## The task
Exact copy, no pictures: repeat the data that follows.
--------------------
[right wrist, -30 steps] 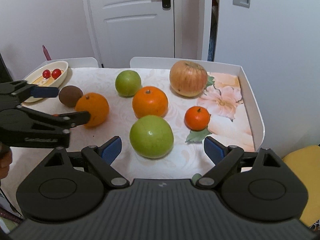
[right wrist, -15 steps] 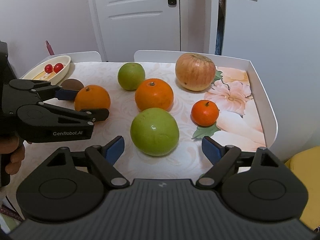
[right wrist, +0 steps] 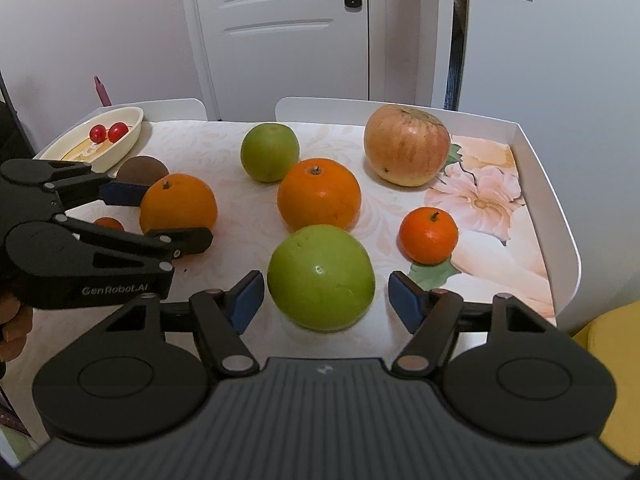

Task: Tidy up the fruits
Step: 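Grasp the large orange with the left gripper while the right gripper grasps the green apple, then lower the orange into the bowl with the left gripper while the right gripper places the apple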

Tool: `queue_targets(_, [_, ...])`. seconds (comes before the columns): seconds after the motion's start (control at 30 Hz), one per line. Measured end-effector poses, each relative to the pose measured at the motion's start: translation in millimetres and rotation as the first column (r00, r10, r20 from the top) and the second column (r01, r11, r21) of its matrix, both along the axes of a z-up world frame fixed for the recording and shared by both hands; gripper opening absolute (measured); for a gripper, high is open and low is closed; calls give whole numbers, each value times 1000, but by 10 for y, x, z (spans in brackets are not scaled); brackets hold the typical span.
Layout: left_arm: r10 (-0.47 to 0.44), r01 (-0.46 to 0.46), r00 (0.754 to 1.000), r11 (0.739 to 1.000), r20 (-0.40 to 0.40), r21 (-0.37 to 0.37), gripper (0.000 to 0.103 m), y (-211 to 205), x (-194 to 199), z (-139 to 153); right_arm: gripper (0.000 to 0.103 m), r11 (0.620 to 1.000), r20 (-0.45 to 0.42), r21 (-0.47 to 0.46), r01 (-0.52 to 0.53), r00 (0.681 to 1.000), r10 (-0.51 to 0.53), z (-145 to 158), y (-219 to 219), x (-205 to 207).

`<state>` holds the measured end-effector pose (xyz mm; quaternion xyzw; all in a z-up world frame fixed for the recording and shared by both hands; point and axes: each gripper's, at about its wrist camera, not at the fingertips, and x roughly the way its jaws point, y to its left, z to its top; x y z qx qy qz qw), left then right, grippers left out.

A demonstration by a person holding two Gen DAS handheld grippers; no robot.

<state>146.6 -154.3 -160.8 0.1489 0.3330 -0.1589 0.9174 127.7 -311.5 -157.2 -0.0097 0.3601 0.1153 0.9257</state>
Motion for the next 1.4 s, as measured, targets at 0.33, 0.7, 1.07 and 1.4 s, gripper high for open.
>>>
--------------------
## Response
[right wrist, -30 steps] 
[right wrist, -15 steps] 
[right wrist, +0 steps] 

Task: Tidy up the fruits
Step: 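Grasp the large orange with the left gripper while the right gripper grasps the green apple, then lower the orange into the bowl with the left gripper while the right gripper places the apple
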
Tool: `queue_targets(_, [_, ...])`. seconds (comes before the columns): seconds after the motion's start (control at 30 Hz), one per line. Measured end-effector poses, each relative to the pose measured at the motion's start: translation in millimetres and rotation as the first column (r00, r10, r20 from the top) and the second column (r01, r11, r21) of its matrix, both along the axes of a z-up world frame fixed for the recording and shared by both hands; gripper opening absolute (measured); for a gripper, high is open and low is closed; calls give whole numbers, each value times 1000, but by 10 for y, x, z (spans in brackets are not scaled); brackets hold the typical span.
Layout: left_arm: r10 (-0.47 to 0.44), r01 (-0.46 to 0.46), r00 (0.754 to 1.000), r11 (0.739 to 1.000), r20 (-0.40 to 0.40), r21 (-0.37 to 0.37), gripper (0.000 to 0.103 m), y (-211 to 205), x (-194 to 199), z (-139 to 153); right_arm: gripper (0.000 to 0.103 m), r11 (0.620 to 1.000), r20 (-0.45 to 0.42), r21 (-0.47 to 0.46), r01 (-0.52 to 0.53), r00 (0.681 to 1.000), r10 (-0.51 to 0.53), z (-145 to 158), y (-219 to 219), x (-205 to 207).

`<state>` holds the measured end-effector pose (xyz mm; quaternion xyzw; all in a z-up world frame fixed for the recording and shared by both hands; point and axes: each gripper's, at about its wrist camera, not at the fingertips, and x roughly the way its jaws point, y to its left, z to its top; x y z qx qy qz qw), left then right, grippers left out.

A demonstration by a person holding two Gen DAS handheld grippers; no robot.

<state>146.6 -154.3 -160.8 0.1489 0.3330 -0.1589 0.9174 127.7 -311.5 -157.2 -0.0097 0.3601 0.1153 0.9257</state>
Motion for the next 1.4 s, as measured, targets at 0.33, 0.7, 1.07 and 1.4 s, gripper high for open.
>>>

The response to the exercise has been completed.